Co-rotating electrochemical machining of convex structures on the inner surface of annular parts using a flexible cathode tool

Abstract

Thin-walled annular parts are widely used in the aerospace industry. There are some irregular island structures with non-periodic distribution on the inner surfaces of annular parts, which poses a significant challenge to manufacture such annular parts using conventional mechanical methods. Electrochemical machining (ECM) has exhibited good prospects for manufacturing thin-walled annular parts, with the advantages of no tool wear, no processing deformation and a high material removal rate. However, there is little research related to fabricate convex structures on the inner surfaces of annular parts, although ECM is vital to the machining of thin-walled annular parts. In this study, a flexible cathode tool was used to machine irregular convex structures on the inner surfaces of annular parts via co-rotating ECM. The complex motion of the cathode tool and conductive slider was simulated using matrix equations, and the digital simulation of the material removal process was realized based on matrix equations and Faraday's law. Based on the mathematical model, a design method for a flexible cathode tool was developed, and three main parameters were determined: the position of the window, radius of the cathode, and width of the window.
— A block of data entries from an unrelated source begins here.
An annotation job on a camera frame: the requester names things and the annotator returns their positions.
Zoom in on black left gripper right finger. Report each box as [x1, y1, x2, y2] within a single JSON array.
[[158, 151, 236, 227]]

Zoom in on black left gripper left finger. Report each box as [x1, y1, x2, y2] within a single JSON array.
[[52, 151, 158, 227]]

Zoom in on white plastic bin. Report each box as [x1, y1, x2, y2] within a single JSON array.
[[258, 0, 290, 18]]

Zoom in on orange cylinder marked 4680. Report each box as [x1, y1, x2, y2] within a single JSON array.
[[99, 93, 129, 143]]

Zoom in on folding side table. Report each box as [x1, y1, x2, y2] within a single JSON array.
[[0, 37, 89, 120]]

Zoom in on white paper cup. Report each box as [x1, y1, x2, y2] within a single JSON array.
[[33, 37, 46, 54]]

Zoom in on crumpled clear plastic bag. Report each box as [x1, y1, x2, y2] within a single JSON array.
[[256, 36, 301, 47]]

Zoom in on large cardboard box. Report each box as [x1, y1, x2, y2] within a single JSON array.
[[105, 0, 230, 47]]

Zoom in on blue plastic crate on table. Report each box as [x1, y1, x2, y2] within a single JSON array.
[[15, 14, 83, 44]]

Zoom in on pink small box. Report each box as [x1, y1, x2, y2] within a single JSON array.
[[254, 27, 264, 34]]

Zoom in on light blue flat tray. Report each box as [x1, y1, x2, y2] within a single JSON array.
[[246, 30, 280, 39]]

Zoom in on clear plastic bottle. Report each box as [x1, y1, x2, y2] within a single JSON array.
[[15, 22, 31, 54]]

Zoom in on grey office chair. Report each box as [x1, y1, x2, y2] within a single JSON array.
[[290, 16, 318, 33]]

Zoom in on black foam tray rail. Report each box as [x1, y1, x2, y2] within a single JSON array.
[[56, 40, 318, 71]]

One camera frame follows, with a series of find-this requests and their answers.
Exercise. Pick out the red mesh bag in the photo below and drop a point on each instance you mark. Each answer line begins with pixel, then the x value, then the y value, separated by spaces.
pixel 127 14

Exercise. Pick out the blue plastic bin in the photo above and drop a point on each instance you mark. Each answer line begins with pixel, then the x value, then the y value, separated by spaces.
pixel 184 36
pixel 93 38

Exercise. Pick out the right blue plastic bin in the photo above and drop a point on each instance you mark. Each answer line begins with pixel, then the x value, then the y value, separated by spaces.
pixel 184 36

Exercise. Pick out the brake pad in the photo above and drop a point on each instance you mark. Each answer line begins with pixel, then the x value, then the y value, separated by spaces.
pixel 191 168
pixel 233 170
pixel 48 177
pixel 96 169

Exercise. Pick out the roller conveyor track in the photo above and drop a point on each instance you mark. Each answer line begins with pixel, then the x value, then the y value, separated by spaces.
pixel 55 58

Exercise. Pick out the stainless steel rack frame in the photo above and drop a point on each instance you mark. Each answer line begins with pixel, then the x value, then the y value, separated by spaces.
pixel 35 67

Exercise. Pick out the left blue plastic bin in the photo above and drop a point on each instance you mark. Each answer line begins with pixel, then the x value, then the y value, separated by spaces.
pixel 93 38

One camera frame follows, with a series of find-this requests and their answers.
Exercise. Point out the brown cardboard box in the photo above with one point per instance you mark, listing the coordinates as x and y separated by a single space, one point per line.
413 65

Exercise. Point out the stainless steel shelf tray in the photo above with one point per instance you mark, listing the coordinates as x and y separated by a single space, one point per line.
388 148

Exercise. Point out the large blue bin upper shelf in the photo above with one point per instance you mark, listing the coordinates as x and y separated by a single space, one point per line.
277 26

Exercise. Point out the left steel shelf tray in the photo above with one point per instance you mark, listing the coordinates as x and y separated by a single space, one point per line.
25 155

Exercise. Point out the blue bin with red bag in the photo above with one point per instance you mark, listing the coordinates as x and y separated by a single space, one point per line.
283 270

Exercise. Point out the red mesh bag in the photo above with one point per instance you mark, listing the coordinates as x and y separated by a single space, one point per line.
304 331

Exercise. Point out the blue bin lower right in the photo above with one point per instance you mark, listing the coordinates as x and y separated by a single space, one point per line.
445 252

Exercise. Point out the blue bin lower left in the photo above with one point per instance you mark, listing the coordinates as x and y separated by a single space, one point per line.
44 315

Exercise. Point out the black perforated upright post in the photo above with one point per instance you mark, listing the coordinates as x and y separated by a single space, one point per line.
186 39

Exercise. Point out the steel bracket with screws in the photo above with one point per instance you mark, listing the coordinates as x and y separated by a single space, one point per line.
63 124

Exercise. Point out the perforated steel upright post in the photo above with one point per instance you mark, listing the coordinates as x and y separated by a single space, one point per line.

Comparative experiments were performed using the flexible and conventional cathode tools. The results showed that the selective removal of convex structures was achieved by using the flexible cathode tool. The insulated sheet needed to be attached to the position where the convex structure was retained. An aero-engine casing with many irregular island structures on the inner surface was successfully machined. The height of the fabricated island structure is 6 mm. The sidewall thickness of the aero-engine casing is 1.2 mm. Therefore, co-rotating ECM with a flexible cathode tool offers excellent machining ability for irregular island structures on the inner surfaces of annular parts.